Correction to This Article
The article, about military investigators' recommendation that the Army consider disciplinary action against three commanders who oversaw a 2008 mission that sent troops to a remote Afghan outpost where they were attacked by insurgents, misstated the rank of one of those officers. William Ostlund, who was identified as a lieutenant colonel, held that rank at the time of the mission but has since been promoted to colonel.
U.S. military officers could face punishment over ambush in Afghanistan

By Greg Jaffe
Washington Post Staff Writer
Wednesday, February 3, 2010; A07

A military investigation into an ambush that left nine Americans dead recommends that the Army consider taking disciplinary action against three U.S. commanders who oversaw the 2008 mission to send troops to the remote Afghan outpost, defense officials said Tuesday.

The investigation into the bloody battle at Wanat, near the border with Pakistan, was undertaken last fall at the urging of Adm. Mike Mullen, the chairman of the Joint Chiefs of Staff. Nine soldiers were killed and 27 wounded during the attack at the outpost, which raged for several hours. Among the dead was 1st Lt. Jonathan Brostrom, whose father, a retired Army colonel, pushed for more than a year to persuade the Pentagon to launch a probe of the battle.

The military's report, which spans almost 4,000 pages, has been sent to Gen. Charles Campbell, the head of U.S. Army Forces Command, to determine whether formal disciplinary action should be taken against any of the officers.

"We remain in close contact with the families of our fallen from this battle, and they will be invited to a comprehensive briefing on the investigation following General Campbell's actions," Army Secretary John McHugh said in a statement. Campbell could decide that none of the officers should be disciplined.

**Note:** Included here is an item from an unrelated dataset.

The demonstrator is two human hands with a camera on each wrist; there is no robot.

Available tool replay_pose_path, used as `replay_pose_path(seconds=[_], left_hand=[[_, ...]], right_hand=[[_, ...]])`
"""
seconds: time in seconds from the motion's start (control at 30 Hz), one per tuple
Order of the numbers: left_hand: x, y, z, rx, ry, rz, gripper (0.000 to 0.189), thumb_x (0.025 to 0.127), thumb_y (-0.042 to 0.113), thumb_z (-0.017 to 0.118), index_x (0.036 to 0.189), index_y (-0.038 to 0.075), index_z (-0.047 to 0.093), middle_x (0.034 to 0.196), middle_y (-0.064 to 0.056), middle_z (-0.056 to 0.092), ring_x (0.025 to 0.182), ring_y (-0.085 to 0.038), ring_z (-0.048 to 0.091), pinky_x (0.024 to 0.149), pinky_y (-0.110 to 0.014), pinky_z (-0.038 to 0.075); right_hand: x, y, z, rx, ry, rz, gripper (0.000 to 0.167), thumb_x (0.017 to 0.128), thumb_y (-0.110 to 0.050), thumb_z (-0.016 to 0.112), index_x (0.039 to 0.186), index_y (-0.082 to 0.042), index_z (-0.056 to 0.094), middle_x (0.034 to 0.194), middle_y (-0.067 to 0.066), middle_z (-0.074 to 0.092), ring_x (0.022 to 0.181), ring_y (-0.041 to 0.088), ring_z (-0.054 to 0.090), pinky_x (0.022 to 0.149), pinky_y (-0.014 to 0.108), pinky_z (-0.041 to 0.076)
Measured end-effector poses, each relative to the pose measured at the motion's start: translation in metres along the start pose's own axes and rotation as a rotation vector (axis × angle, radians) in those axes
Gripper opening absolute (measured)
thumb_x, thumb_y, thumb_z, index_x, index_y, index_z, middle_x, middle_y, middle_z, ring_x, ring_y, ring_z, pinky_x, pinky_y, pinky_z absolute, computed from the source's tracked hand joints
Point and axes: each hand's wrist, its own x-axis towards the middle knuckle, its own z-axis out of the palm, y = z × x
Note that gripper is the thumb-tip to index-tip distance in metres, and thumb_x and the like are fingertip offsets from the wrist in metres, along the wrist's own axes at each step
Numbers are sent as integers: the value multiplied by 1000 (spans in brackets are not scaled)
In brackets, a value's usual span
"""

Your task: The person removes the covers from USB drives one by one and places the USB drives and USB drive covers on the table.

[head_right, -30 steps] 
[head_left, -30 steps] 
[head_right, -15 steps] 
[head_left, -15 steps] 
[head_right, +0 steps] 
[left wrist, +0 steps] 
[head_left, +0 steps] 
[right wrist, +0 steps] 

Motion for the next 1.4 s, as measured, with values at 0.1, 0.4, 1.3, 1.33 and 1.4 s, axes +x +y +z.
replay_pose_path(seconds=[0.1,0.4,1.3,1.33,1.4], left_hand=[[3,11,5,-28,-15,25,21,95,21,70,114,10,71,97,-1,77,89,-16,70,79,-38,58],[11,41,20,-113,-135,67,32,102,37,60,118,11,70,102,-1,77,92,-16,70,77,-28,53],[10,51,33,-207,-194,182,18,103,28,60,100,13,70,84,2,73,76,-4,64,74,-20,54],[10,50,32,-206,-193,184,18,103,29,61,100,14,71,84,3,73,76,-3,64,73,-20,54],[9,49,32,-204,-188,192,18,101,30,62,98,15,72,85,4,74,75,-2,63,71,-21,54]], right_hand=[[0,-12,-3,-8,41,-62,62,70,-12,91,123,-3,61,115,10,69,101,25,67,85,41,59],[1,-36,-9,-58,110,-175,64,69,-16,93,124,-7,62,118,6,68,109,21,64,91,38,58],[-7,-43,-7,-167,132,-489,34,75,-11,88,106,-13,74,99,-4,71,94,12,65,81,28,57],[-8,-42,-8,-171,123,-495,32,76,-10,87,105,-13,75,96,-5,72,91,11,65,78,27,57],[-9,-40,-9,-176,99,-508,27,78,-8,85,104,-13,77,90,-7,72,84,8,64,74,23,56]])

The investigators, led by a three-star Marine general, will release the report after Campbell has made his decision and the families of the deceased soldiers have been briefed on its contents.

The report suggests that disciplinary measures be considered against Capt. Matthew Myer, the company commander, who was awarded the Silver Star for his valor in calling in air strikes during the attack, and Lt. Col. William Ostlund, the battalion commander who oversaw the operation, military officials said.

Gen. David H. Petraeus, the head of U.S. forces in the Middle East and Central Asia, reviewed the probe's findings and recommended that Col. Charles Preysler, the brigade commander who oversaw the operation, should also be considered for disciplinary action because, under Army doctrine, he would have also been responsible for some of the shortcomings, military officials said. The officials spoke on condition of anonymity because the investigation has not been released.

Petraeus declined to comment on the report or his role in reviewing it. The three officers who might be subject to disciplinary action did not respond to e-mails.

The Wanat attack and a similar ambush in the village of Kamdesh that killed eight soldiers last fall led U.S. commanders to pull troops from many remote villages that have been the scene of some of the heaviest fighting of the war. Instead, Gen. Stanley A. McChrystal, who commands U.S. and NATO forces in Afghanistan, has pushed U.S. troops into the larger river valleys, where they are supposed to focus on protecting the population instead of chasing the enemy.

The troops were sent to Wanat after senior commanders decided that the outpost they were occupying in the nearby village of Bella was too vulnerable to enemy attack. The move to Wanat, which is surrounded by mountains, ran into trouble almost from the outset. The soldiers building the base were supposed to have 16,000 pounds of construction material for defensive bunkers, as well as big earth movers and a five-day supply of water, said a senior military official who was briefed on the plan. But the Afghan construction firm that was supposed to ferry the supplies to the base didn't show up on time. The troops also ran short of water after two days and reported being mildly dehydrated.

On July 13, five days after the platoon arrived at the base, it was attacked by as many as 200 insurgents, military officials said.

The investigation into Wanat did not fault any of the commanders for their performance during the battle but probed why the troops didn't have the supplies and firepower needed to better withstand the Taliban assault at the outpost, the military officials said.